A família patriarcal, base fundamental do patriarcalismo, vem sendo contestada neste fim de milênio pelos processos, inseparáveis, de transformação do trabalho feminino e da conscientização da mulher. As forças propulsoras desses processos são o crescimento de uma economia informacional global, mudanças tecnológicas no processo de reprodução da espécie e o impulso poderoso promovido pelas lutas da mulher e por um movimento feminista multifacetado, três tendências observadas a partir do final da década de 60. A incorporação maciça da mulher na força de trabalho remunerado aumentou o seu poder de barganha vis-à-vis o homem, abalando a legitimidade da dominação deste em sua condição de provedor da família. Além disso, colocou um peso insuportável sobre os ombros das mulheres com suas quádruplas jornadas diárias (trabalho remunerado, organização do lar, criação dos filhos e a jornada noturna em benefício do marido).
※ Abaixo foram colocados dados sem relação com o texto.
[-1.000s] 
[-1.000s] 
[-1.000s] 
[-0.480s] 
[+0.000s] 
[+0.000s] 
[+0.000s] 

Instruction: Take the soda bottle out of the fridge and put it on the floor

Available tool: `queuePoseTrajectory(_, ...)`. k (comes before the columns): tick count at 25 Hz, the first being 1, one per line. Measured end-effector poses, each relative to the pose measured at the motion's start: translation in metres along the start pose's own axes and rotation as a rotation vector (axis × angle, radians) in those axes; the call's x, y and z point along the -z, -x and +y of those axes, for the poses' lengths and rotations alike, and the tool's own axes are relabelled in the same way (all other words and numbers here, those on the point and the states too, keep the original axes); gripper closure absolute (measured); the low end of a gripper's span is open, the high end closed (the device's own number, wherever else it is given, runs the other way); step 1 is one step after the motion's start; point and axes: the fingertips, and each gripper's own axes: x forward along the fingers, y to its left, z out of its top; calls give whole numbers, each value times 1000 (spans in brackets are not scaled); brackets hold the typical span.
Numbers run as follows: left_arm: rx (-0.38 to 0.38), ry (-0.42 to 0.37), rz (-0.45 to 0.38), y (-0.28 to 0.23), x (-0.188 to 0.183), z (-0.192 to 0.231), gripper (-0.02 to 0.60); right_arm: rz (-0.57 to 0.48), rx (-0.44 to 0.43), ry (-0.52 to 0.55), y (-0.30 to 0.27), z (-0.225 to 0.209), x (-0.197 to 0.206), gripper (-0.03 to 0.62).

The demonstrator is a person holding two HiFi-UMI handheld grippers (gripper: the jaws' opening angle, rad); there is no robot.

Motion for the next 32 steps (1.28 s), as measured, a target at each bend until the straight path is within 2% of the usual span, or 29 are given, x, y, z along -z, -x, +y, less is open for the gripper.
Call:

Primeiro, os anticoncepcionais, depois, a fertilização in vitro e a manipulação genética que se aprimora a cada dia são fatores que permitem à mulher e à sociedade controle cada vez maior sobre a ocasião e a freqüência das gestações. Quanto às suas reivindicações, as mulheres não esperaram o fim do milênio para se manifestarem. (...) Tenho, porém, de admitir que foi apenas nos últimos 25 anos que observamos uma insurreição maciça e global das mulheres contra sua opressão, embora com diferente intensidade dependendo da cultura e do país (CASTELLS, 2006, p. 170). Sob forte influência desse movimento norte-americano e do europeu, os organismos internacionais voltaram-se para o problema da discriminação da mulher, tendo o período compreendido entre 1976 e 1985 sido declarado pelas Nações Unidas como a Década da Mulher. Inaugurou-se, então, uma nova política de desenvolvimento, que propunha o atendimento às necessidades específicas do segmento feminino da população e que exigia a proteção dos direitos humanos da mulher pela comunidade internacional. A Organização das Nações Unidas oficializou, em 1975, o Dia Internacional da Mulher. Já nessa época, o Conselho das Nações Unidas sobre o Status da Mulher propôs a criação de órgãos nacionais de políticas públicas para as mulheres, sobretudo na área da segurança pública e de enfrentamento da violência de gênero. No entanto, a própria Comissão de Direitos Humanos

da ONU, apenas na Reunião de Viena de 1993, incluiu um capítulo de denúncia e propôs medidas para coibir a violência de gênero (BLAY, 2003, p.87).